Most critiques of the global agrifood system, even those that describe themselves as radical, remain confined within the system's own language.
They argue over efficiency versus sustainability and yields versus biodiversity. These debates often assume that the underlying framework of industrial development is given and that the task is to optimise outcomes within it.
But what if you refuse this paradigm? What if you expose what is usually kept beyond the bounds of policy debate? What if you argue that the crisis of food and agriculture is not primarily technical, environmental or economic but strikes at the heart of what it means to be human? And what if we ask: what kind of humans are prevailing societal structures producing?
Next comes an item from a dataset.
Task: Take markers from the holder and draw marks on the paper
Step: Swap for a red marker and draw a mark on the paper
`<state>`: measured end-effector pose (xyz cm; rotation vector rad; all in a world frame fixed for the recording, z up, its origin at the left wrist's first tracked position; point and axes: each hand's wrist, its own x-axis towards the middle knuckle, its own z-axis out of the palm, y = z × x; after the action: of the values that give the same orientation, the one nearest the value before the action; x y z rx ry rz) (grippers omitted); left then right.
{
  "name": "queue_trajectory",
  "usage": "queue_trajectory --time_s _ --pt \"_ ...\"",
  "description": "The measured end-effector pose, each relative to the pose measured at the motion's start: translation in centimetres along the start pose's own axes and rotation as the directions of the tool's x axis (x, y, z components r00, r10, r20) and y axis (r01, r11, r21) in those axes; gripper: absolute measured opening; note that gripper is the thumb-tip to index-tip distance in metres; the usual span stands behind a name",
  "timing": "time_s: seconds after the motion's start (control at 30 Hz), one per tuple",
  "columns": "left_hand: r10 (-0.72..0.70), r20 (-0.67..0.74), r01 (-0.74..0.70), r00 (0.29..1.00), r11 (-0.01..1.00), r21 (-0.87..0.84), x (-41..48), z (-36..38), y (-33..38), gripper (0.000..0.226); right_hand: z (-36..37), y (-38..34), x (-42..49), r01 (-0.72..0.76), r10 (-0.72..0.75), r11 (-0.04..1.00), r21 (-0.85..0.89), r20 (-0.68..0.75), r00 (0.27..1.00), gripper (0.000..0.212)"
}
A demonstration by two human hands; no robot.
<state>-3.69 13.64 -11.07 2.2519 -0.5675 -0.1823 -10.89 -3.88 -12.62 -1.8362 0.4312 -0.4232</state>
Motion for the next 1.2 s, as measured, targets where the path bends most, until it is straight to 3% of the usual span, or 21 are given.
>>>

Food systems are not neutral mechanisms for delivering calories. Industrial, corporate-controlled food systems cultivate compliant consumers trained to accept abundance and convenience without knowledge or responsibility.
They produce farmers locked into cycles of debt, dependency and technological obedience, compelled to follow protocols designed elsewhere and measured by metrics they did not choose.
Even resistance is repackaged as ethical consumption, some barcode-scanning app that tells you how 'healthy' a product is or niche markets that leave the underlying logic intact.
Modern agrifood systems exemplify a world governed by Max Weber's notion of instrumental reason. Decisions appear inevitable, justified by science, markets or returns on investment logic. This 'iron cage' is internalised and normalised and results in the type of food we eat daily.